玉宸道君把那只探在墙根外的脚收了回去,顺手还把衣角往下压了压。
他本来是抱着那篇补全的《主位》出去参悟的。
可走到院门口时,里面忽然安静下来,又听见李易问李耳的道果,他心里顿时像有只手挠了一下。
这两兄弟到底是什么来头?
听一耳朵总不算过分吧?
现在被李易一句话点出来,玉宸脸上挂不住,却还是站在原地没走。
李耳看了眼门外,倒也没赶人。
他抬起手,掌心浮出一卷金色书册。
那书不厚,封皮上没有多少花纹,只有四个古字。
太上金章。
李易伸手接过,随意翻开一页。
纸上密密麻麻,全是字。
有周王室的礼制,有诸侯国的田亩,有市井商贾的账册,也有各家修行人留下的经文残句。
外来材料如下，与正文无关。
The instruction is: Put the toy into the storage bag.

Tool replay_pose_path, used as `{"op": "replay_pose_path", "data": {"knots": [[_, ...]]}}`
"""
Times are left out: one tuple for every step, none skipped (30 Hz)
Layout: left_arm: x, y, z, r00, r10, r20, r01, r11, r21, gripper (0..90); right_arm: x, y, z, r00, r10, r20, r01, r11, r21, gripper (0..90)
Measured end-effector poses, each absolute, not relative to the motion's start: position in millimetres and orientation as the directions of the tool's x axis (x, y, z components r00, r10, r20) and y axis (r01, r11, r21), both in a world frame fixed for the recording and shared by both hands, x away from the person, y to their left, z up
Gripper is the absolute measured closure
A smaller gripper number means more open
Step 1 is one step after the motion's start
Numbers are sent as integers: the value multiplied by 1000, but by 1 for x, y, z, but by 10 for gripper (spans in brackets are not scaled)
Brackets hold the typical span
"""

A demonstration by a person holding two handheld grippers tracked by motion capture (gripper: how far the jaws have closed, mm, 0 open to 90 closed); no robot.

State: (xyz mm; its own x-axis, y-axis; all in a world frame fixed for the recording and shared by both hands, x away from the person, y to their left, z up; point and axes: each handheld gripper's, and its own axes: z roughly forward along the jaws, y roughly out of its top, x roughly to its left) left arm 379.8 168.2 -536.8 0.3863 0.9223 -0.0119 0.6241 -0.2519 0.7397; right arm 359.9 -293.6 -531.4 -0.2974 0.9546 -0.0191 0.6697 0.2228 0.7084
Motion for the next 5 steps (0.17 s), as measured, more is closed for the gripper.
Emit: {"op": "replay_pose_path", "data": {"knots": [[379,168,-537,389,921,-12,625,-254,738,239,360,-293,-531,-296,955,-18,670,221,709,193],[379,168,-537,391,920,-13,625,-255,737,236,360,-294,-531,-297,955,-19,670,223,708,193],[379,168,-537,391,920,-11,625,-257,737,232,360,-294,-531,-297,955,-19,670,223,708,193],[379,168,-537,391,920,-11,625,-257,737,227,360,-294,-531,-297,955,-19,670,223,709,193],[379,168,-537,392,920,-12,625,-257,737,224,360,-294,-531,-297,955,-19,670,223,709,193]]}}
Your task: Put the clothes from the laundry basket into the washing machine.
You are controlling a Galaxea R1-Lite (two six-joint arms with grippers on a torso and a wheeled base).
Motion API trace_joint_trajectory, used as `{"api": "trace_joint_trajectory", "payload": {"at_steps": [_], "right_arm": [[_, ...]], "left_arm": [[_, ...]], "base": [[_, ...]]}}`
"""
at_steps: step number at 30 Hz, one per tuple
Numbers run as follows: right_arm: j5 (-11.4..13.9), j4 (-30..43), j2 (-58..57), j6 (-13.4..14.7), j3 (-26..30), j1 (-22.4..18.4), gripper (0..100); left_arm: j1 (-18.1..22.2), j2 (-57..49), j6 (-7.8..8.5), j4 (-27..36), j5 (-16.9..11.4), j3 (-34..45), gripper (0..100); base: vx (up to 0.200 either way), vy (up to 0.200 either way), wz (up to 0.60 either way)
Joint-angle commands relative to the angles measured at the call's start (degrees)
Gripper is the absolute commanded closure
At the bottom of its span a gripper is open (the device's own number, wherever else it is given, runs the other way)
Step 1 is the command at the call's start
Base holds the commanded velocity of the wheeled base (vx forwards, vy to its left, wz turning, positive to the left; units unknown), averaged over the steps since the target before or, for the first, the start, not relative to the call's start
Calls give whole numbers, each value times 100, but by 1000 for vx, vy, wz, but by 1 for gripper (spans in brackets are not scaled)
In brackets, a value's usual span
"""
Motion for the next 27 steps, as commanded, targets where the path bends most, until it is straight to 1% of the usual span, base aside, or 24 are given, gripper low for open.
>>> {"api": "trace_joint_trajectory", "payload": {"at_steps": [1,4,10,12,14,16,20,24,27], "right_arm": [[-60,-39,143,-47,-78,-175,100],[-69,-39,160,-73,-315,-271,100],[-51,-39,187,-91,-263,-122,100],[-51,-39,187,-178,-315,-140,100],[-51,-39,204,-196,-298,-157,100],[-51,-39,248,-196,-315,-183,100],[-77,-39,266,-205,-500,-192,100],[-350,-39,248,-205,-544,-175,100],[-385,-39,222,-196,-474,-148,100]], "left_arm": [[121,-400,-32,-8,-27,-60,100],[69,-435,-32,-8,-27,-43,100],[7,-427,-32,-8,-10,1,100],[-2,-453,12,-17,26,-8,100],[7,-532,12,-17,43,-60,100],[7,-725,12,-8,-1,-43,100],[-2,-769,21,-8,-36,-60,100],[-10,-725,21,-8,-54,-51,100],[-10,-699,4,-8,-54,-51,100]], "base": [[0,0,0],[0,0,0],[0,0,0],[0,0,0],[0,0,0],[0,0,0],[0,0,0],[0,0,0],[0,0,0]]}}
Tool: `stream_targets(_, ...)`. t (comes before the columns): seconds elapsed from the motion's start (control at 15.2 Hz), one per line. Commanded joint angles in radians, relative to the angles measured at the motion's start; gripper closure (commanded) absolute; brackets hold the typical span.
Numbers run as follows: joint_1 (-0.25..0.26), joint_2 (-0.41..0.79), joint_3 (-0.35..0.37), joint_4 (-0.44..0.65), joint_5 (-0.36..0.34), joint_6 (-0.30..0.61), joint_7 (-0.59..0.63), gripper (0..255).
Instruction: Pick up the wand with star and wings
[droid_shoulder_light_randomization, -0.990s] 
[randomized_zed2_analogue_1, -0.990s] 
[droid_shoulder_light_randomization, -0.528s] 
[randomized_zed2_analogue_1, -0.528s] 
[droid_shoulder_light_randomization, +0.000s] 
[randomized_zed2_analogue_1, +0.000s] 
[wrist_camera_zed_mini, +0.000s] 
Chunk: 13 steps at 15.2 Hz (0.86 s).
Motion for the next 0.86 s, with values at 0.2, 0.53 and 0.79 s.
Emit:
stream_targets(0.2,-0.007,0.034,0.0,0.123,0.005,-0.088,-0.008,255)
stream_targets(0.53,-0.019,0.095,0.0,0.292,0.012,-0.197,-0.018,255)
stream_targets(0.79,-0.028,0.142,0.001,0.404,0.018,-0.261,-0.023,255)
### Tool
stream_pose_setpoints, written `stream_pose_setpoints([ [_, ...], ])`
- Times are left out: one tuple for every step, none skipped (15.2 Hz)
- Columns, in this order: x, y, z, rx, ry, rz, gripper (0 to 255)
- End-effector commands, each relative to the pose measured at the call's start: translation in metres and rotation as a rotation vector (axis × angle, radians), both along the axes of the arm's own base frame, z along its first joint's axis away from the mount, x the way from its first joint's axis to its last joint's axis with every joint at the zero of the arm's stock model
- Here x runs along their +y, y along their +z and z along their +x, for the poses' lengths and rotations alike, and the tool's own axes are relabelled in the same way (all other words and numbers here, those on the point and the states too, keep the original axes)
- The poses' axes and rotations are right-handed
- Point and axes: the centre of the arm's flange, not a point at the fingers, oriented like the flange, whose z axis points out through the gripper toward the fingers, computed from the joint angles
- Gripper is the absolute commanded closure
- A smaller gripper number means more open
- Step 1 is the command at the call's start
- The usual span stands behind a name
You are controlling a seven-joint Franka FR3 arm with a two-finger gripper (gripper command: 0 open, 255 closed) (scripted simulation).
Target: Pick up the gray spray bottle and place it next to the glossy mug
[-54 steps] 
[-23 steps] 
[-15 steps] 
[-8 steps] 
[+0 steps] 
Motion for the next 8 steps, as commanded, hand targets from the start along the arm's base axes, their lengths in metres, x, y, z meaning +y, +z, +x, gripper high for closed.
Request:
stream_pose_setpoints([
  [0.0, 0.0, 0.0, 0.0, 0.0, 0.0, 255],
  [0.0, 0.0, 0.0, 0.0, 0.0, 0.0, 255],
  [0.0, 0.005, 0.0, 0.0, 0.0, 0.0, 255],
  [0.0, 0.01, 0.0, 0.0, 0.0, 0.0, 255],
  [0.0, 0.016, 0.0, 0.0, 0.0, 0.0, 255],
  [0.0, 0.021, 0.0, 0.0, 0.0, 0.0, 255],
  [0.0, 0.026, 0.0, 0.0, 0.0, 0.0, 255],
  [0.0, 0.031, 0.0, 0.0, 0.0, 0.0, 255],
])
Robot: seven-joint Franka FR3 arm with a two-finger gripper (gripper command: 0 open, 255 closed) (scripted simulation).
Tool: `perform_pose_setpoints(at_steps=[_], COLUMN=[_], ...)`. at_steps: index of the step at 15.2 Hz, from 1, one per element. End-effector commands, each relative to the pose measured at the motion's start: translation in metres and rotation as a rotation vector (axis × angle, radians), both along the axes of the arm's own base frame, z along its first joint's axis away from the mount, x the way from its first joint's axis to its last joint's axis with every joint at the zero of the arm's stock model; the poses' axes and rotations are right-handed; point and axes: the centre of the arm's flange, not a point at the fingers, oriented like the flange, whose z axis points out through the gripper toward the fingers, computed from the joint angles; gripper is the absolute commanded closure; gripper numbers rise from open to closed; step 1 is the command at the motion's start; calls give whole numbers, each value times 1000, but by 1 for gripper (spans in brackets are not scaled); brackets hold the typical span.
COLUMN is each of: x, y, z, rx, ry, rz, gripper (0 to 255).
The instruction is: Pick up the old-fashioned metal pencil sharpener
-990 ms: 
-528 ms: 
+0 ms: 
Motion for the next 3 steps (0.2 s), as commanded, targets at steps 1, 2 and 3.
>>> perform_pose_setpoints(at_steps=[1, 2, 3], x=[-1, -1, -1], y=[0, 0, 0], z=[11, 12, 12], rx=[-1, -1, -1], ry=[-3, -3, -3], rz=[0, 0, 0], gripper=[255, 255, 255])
前一页还在记某处山川的走向,下一页一翻,便是一门吐纳法的运炁窍门。
李易翻了两页,撇了撇嘴。
“这不就和我的岁月史书差不多吗?”
“你那个小本本?”李耳问道。
“什么小本本。”
李易面不改色。
“那叫铭天章。”
“我替天地记事的。”
李耳点了点头。
“是,替天地记事。”
李易忽然觉得大哥这话有点不对劲。
他的铭天章平时确实也记事。
比如玉宸道君什么时候造过他的谣,什么时候当着别人的面说他焉坏,什么时候又想给他编一段野史。
这种事,都得记下来。
留待日后慢慢清算。
李易看了眼院门外。
玉宸道君背后一凉,连忙把脸扭到一边,装作自己正在看天。
李易这才低下头,又翻了翻太上金章。